Nicht einmal eine Woche später hatten wir Angebote von beinahe allen großen Verlagshäusern in New York. Es fand eine Auktion zwischen mehreren Bietern statt, und binnen weniger Tage änderte sich mein Status von arbeitsloser Historicals-Autorin zu literarische Schöpferin eines brandneuen, düsteren, zeitgenössischen, erotischen Vampir-Genres, samt neuem Namen und mehreren Angeboten.

Am Ende blieb ich bei Random House und der wunderbaren Shauna Summers, jener Lektorin, die meinen ersten Mittelalterroman aus dem Haufen unverlangt eingesendeter Manuskripte herausgefischt hatte. Random House veröffentlichte die ersten drei Bände der Midnight-Breed-Serie in rascher Folge – die ersten beiden direkt nacheinander im Sommer 2007, den dritten ein Jahr später. Zu meiner großen Überraschung war die Reihe ein sofortiger Erfolg und landete von Anfang an auf den wichtigsten Bestsellerlisten.

Random House USA hat mittlerweile elf Midnight-Breed-Titel in Druckform (der zwölfte erscheint bald!) und einen als E-Book veröffentlicht. Das Kompendium behandelt die ersten zehn Bände – von Geliebte der Nacht bis Erwählte der Ewigkeit –, die den ursprünglichen Handlungsbogen der Serie bilden. Sie finden darin Hintergrundinformationen zu dieser Welt und jedem der ersten zehn Bücher, eine Übersicht über die Charaktere, von mir beantwortete Fragen von Lesern, ein Quiz und vieles mehr.

Dieses Handbuch beinhaltet außerdem die Geschichte von Gideon und Savannah, die ich den Fans von Midnight Breed seit einer gefühlten Ewigkeit versprochen hatte. Versprechen der Nacht ist eine ganz neue, nie zuvor veröffentlichte Novelle von etwa vierzigtausend Wörtern – eine lange »Kurzgeschichte«, mit fast dem halben Umfang meiner anderen Bücher. Darin werden endlich alle Ihre Fragen zu Gideon beantwortet, wie er und Savannah sich kennenlernten oder warum er keine Kampfeinsätze mehr macht. Außerdem erwarten Sie noch ein paar besondere Überraschungen, die Aufschluss geben über andere Dinge, nach denen ich im Lauf der Jahre gefragt wurde.

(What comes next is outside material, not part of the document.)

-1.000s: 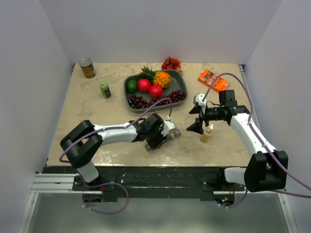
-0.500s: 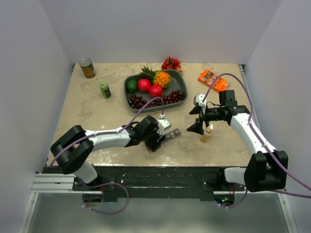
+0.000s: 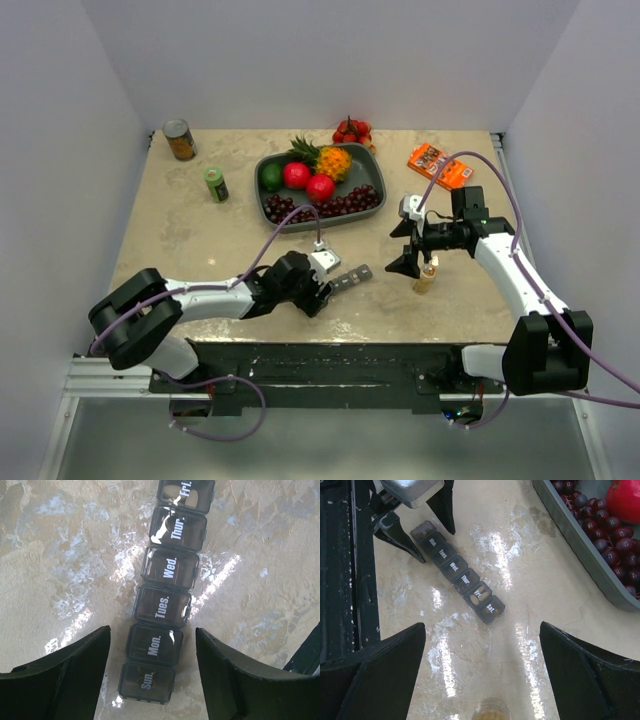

Meine Intention für die Veröffentlichung dieses Kompendiums war, eine Brücke zu schlagen zwischen Erwählte der Ewigkeit und Vertraute der Sehnsucht, dem Buch, das den Beginn des gegenwärtigen, zweiten Handlungsbogens der Serie darstellt, der von den Nachkommen des Ordens handelt und mit einem mächtigen neuen Feind aufwartet.

Aber manchmal kommt es anders als geplant, und so wäre dieses Kompendium aus einer ganzen Reihe von Gründen beinahe nie erschienen.

Doch da sich einem Autor heute auch die Option des Eigenverlags bietet, habe ich beschlossen, nicht länger zu warten, sondern es selbst zu publizieren, als E-Book sowie als Taschenbuch.

Sollte seitens der Leser Interesse bestehen, werde ich sehr gern irgendwann ein zweites Kompendium herausgeben, das all die aufregenden Entwicklungen und spannenden neuen Charaktere behandelt, die im Zentrum von Vertraute der Sehnsucht und den zukünftigen Teilen der fortlaufenden Reihe stehen.

In der Zwischenzeit hoffe ich, Sie genießen die Wiederbegegnung mit Lucan, dem Orden, den Stammesgefährtinnen und ihrer Welt und haben Freude an dem amüsanten Blick hinter die Kulissen und all dem anderen in diesem Kompendium.

Aber Vorsicht: Dieses Buch steckt voller Spoiler!

Sie werden keine Warnhinweise bekommen (außer denen, die Sie jetzt gerade lesen). Wenn Sie die Midnight-Breed-Reihe also noch nicht kennen, ist dieses Kompendium vielleicht nicht der geeignete Startpunkt für einen neuen Leser. Es sei denn, Sie sind wie ich und würden gelegentlich als Erstes die letzte Seite eines Buchs überfliegen, ohne dass das Wissen, wie die Geschichte ausgeht, den Spaß an der Lektüre verdirbt.

Jedenfalls wünsche ich Ihnen viel Vergnügen! Und danke, dass Sie diese Reise mit mir zusammen unternehmen.